I've added some work to my NuPIC / NLP repo that does POS predictions:
https://github.com/rhyolight/nupic_nlp#parts-of-speech
This experiment does not require the CEPT API, so anyone should be
able to run it just by checking it out and installing. It parses a
given corpus, decodes all the parts of speech tags for each sentence,
and uses a category encoder to pass the POS into NuPIC, predicting the
next POS.
Here is some example output:
$ ./run_pos_experiment.py -t 06_how_thor_got_the_hammer.txt
...
All determiner pronoun
the determiner noun
gods noun noun
felt past tense .
very adverb preposition
sorry adjective proper noun
for preposition noun
little adjective pronoun
Brok proper noun noun
. . past tense
They pronoun pronoun
thought past tense past tense
Loki proper noun pronoun
' past tense
s noun noun
things noun .
were past tense .
fine noun preposition
. . .
...
Column 1: input words
Column 2: POS
Column 3: predicted POS for the same word
There are some interesting things here. NuPIC commonly predicts a
pronoun as the first word after a sentence, because that's the most
common word starting a sentence within the corpus. It also always
predicts a noun will follow a determiner, because they usually do.
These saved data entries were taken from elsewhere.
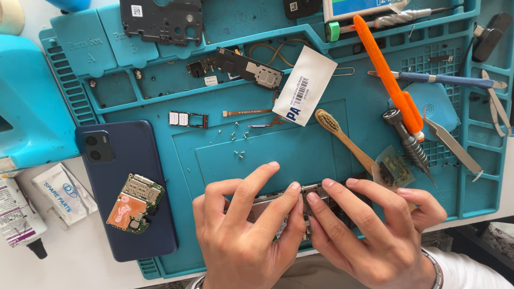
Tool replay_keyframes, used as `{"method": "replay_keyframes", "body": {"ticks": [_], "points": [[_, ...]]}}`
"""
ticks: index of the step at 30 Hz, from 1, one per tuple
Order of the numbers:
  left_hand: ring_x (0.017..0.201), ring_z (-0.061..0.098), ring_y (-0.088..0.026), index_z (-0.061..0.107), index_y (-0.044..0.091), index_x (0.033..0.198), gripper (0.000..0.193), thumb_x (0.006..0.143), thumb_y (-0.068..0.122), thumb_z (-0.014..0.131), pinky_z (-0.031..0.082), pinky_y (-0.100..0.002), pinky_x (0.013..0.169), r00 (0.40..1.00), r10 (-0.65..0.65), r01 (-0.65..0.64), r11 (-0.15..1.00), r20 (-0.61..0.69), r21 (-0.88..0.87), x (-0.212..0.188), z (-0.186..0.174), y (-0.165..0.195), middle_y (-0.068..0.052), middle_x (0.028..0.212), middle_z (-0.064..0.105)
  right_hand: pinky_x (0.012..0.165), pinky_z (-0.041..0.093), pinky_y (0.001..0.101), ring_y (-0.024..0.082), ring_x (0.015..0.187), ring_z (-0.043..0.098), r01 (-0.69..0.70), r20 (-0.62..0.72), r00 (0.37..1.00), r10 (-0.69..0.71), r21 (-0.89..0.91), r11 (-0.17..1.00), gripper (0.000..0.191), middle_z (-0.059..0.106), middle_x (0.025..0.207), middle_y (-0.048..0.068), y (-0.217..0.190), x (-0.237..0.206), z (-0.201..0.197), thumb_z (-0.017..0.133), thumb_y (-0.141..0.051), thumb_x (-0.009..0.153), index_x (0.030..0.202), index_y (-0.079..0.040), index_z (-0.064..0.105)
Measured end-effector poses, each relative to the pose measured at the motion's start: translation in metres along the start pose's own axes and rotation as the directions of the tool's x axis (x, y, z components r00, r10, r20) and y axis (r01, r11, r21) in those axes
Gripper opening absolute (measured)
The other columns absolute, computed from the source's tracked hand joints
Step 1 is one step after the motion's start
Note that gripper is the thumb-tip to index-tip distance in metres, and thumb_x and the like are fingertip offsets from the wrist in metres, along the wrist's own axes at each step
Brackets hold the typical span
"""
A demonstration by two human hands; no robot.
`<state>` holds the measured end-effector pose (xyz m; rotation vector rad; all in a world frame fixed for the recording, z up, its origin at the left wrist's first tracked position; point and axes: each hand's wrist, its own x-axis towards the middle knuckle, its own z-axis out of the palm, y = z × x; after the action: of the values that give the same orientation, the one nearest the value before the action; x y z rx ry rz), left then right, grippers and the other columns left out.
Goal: The person reassembles a disassembled smartphone on a blue repair mat. They align the motherboard into the phone frame, press it into place, use a screwdriver to drive screws, and fit the midframe cover over the internals, pressing along the edges to seat it.
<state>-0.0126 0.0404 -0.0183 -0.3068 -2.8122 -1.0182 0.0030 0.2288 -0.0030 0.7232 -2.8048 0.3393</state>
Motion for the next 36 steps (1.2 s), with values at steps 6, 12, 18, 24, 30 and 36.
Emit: {"method": "replay_keyframes", "body": {"ticks": [6,12,18,24,30,36], "points": [[0.093,0.060,-0.020,0.081,0.023,0.099,0.020,0.080,0.026,0.083,0.041,-0.035,0.082,1.000,-0.002,0.002,1.000,-0.002,0.000,0.000,0.000,0.000,0.003,0.122,0.071,0.091,0.027,0.0445,0.022,0.104,0.062,-0.016,0.008,1.000,0.016,-0.022,1.000,0.029,0.071,0.118,0.000,-0.001,0.005,0.000,0.082,-0.028,0.079,0.107,-0.018,0.080],[0.095,0.060,-0.020,0.081,0.023,0.100,0.020,0.080,0.026,0.083,0.041,-0.035,0.083,1.000,-0.002,0.002,1.000,0.014,-0.002,0.000,-0.001,0.000,0.003,0.123,0.071,0.090,0.026,0.0487,0.026,0.109,0.062,-0.018,0.060,0.998,0.017,0.021,1.000,0.035,0.069,0.123,0.004,0.001,0.007,-0.001,0.082,-0.032,0.077,0.107,-0.017,0.077],[0.096,0.059,-0.022,0.081,0.023,0.101,0.020,0.081,0.025,0.081,0.041,-0.037,0.086,1.000,0.012,-0.012,1.000,-0.004,-0.001,-0.001,-0.001,0.000,0.002,0.123,0.070,0.089,0.026,0.0482,0.025,0.107,0.063,0.037,0.020,0.999,-0.038,0.059,0.998,0.034,0.070,0.122,0.001,0.009,0.001,0.002,0.085,-0.029,0.080,0.111,-0.016,0.079],[0.097,0.060,-0.020,0.081,0.022,0.101,0.020,0.081,0.026,0.081,0.040,-0.037,0.085,1.000,0.014,-0.014,1.000,0.016,0.000,-0.001,-0.002,-0.001,0.002,0.124,0.069,0.089,0.028,0.0474,0.025,0.106,0.063,0.028,-0.006,1.000,-0.027,0.090,0.996,0.031,0.068,0.120,0.000,0.008,-0.005,0.007,0.084,-0.027,0.079,0.109,-0.020,0.078],[0.096,0.058,-0.021,0.080,0.024,0.101,0.017,0.084,0.027,0.079,0.041,-0.037,0.085,0.999,0.026,-0.027,0.999,0.021,0.035,0.000,-0.002,0.000,0.003,0.124,0.069,0.085,0.028,0.0478,0.028,0.107,0.061,0.046,0.042,0.998,-0.047,0.036,0.998,0.037,0.067,0.120,0.002,0.007,-0.004,0.004,0.081,-0.035,0.074,0.108,-0.020,0.076],[0.098,0.057,-0.023,0.080,0.024,0.102,0.017,0.085,0.027,0.078,0.041,-0.038,0.086,0.998,0.039,-0.041,0.998,0.040,0.056,-0.001,-0.002,0.000,0.002,0.126,0.068,0.084,0.028,0.0491,0.029,0.108,0.061,0.063,0.068,0.996,-0.063,0.012,0.998,0.040,0.068,0.121,0.003,0.007,-0.006,0.006,0.083,-0.036,0.075,0.111,-0.021,0.078]]}}
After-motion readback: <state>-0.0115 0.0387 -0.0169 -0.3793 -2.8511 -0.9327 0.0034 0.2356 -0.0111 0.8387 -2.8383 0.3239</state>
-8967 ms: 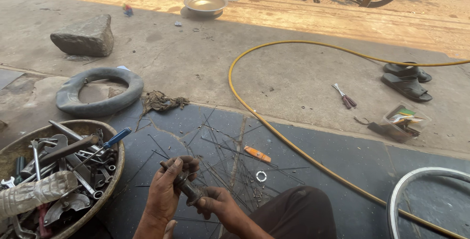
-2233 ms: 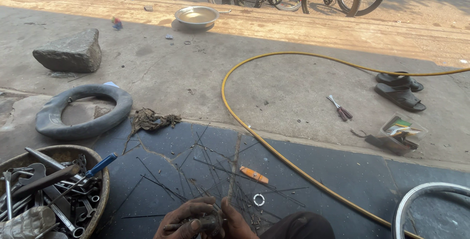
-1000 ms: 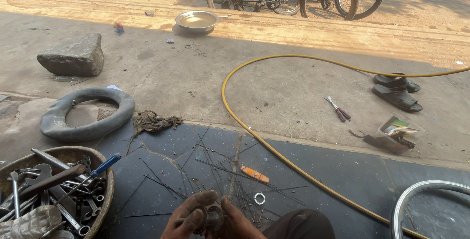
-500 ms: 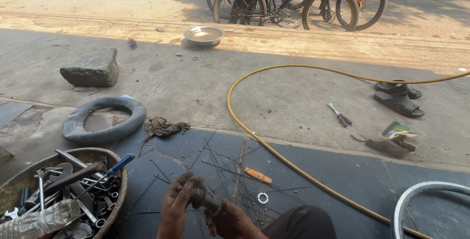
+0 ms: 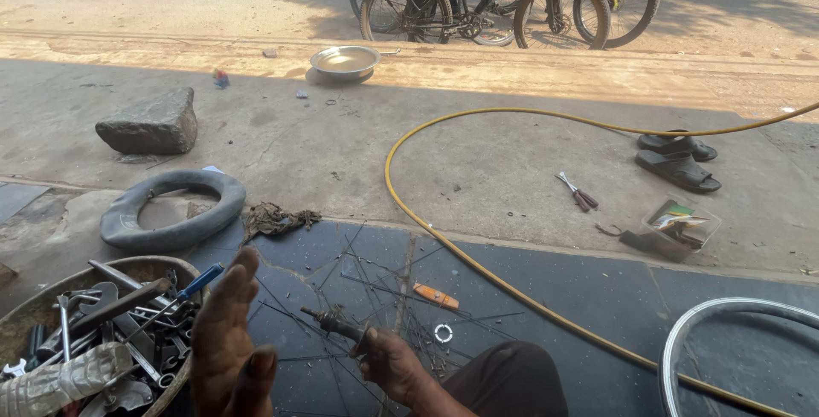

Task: The person sits on the ground and works on a bicycle hub, using a tool to adjust or tighten components. They then gather a bundle of thin metal rods from the floor and align them in their hand.

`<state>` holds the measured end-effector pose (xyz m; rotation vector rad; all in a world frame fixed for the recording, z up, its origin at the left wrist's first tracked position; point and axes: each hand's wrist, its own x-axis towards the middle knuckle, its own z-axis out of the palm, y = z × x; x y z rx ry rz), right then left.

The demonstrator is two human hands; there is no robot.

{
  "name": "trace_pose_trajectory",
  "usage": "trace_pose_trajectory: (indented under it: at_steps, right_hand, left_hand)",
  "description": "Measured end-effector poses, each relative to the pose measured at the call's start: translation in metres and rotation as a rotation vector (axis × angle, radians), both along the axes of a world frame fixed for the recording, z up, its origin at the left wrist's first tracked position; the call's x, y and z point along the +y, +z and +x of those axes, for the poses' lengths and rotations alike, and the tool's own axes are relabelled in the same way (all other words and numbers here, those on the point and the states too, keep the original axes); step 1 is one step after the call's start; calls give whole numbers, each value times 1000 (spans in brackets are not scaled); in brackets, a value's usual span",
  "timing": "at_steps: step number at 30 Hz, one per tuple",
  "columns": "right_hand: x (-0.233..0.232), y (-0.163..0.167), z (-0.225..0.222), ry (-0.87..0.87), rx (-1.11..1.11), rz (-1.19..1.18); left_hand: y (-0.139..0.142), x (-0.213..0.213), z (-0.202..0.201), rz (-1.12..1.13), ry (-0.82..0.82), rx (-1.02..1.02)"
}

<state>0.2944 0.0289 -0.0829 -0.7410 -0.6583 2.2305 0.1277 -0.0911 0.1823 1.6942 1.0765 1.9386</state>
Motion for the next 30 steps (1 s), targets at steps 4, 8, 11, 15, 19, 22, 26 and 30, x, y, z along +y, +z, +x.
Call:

While NuPIC isn't doing great, it does tend to pick up small POS
phrases, and is pretty good and predicting the end of sentences. But
this POS problem is not something I'd expect it to nail, frankly. It's
not something a human can do well on either. Each phrase is a tree,
and at any point in the phrase, could branch in multiple directions.
NuPIC is going to make its best guess, but will likely be wrong most
of the time. A more interesting experiment would be to turn this into
an anomaly experiment. Once it's been trained on some text, incoming
nonsense grammar should trigger high anomaly scores.
Another thing you might note is that NLTK doesn't tag all the words
properly. Nouns like "bit" are commonly mis-categorized as a noun
instead of a verb in phrases like "the horse bit the dog", and vice
versa. If anyone is experienced with NLTK, I'd be happy to get some
help improving POS tag accuracy.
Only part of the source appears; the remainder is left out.